Page:Allais - L’Arroseur.djvu/49

La bibliothèque libre.
Cette page a été validée par deux contributeurs.
47
L’ARROSEUR

« Il est certain que ces humbles parallélépipèdes de terre cuite ne sauraient constituer une alimentation facile et profitable. Toutefois, la phrase sonnait funèbrement à mon oreille, plus funèbrement encore que cette autre : « Tu sais, j’en ai soupé, de ta fiole ! » qui revenait en ses propos avec une égale fréquence.

« Hier, ma douce amie s’était montrée particulièrement nerveuse et insupportable. J’avais eu le tort de lui payer à déjeuner le matin, et comme l’appétit vient en mangeant, elle avait la prétention de dîner !

« En proie à ses gourmandes préoccupations, Angélique grognait entre ses dents :

« Tu sais, j’en ai soupé, de ta fiole ! »

« Très embêté, j’eus l’envie de la gifler.

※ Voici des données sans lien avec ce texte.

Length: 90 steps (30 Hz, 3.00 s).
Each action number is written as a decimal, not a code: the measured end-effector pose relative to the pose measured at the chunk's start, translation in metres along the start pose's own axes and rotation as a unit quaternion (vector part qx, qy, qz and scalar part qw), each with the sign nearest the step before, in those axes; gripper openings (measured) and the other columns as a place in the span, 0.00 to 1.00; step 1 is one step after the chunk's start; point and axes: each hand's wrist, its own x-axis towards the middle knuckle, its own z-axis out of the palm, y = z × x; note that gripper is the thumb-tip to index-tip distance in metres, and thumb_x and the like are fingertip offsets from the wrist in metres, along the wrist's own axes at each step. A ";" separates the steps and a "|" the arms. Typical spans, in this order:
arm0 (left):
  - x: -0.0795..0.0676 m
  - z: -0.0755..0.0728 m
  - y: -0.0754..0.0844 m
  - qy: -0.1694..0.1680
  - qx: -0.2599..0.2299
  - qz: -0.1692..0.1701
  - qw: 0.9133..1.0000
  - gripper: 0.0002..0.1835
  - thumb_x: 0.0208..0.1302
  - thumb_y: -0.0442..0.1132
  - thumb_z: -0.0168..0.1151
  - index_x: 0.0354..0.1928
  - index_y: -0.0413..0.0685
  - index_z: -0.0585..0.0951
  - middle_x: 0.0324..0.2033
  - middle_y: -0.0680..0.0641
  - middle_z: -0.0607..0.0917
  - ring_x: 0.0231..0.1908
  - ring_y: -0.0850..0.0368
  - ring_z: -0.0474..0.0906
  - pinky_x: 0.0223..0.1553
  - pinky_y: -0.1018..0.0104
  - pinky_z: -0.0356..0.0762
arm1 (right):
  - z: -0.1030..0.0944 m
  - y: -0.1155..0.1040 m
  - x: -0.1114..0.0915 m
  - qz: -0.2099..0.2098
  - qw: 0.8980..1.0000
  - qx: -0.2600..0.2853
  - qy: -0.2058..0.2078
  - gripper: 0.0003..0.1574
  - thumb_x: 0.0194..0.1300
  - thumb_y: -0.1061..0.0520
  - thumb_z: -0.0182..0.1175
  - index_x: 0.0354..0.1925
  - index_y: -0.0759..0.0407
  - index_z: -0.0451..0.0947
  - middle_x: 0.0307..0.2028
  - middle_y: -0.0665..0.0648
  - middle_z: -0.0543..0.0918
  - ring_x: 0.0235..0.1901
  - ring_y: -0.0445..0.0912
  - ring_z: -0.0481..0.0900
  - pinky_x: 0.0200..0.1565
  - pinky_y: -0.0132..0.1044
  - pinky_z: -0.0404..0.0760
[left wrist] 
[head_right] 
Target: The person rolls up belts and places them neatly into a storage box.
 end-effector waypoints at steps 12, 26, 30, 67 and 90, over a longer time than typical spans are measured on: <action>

« Toutefois, — Messieurs de la cour, Messieurs les jurés, notez ce détail — j’eus assez de force pour dissimuler. J’observai même, spirituellement :

« — Puisque tu as soupé de ma fiole, tu ne dois plus avoir faim !

« Loin de se rendre à l’évidence de ce délicat à-propos, elle monologua lentement :

« — Je ne peux pourtant pas me caler les joues avec des briques !

« Voilà ce que je craignais.

« Le hasard voulut que mes yeux se portassent sur les briques qui forment la base de ma fenêtre. Parmi elles, deux ne tenaient plus que par la force de l’habitude, insuffisamment scellées par un frivole ciment qui s’effritait chaque jour davantage.

« Et la malheureuse répétait toujours la phrase fatale.

« Alors, je vis rouge (rouge brique, naturellement).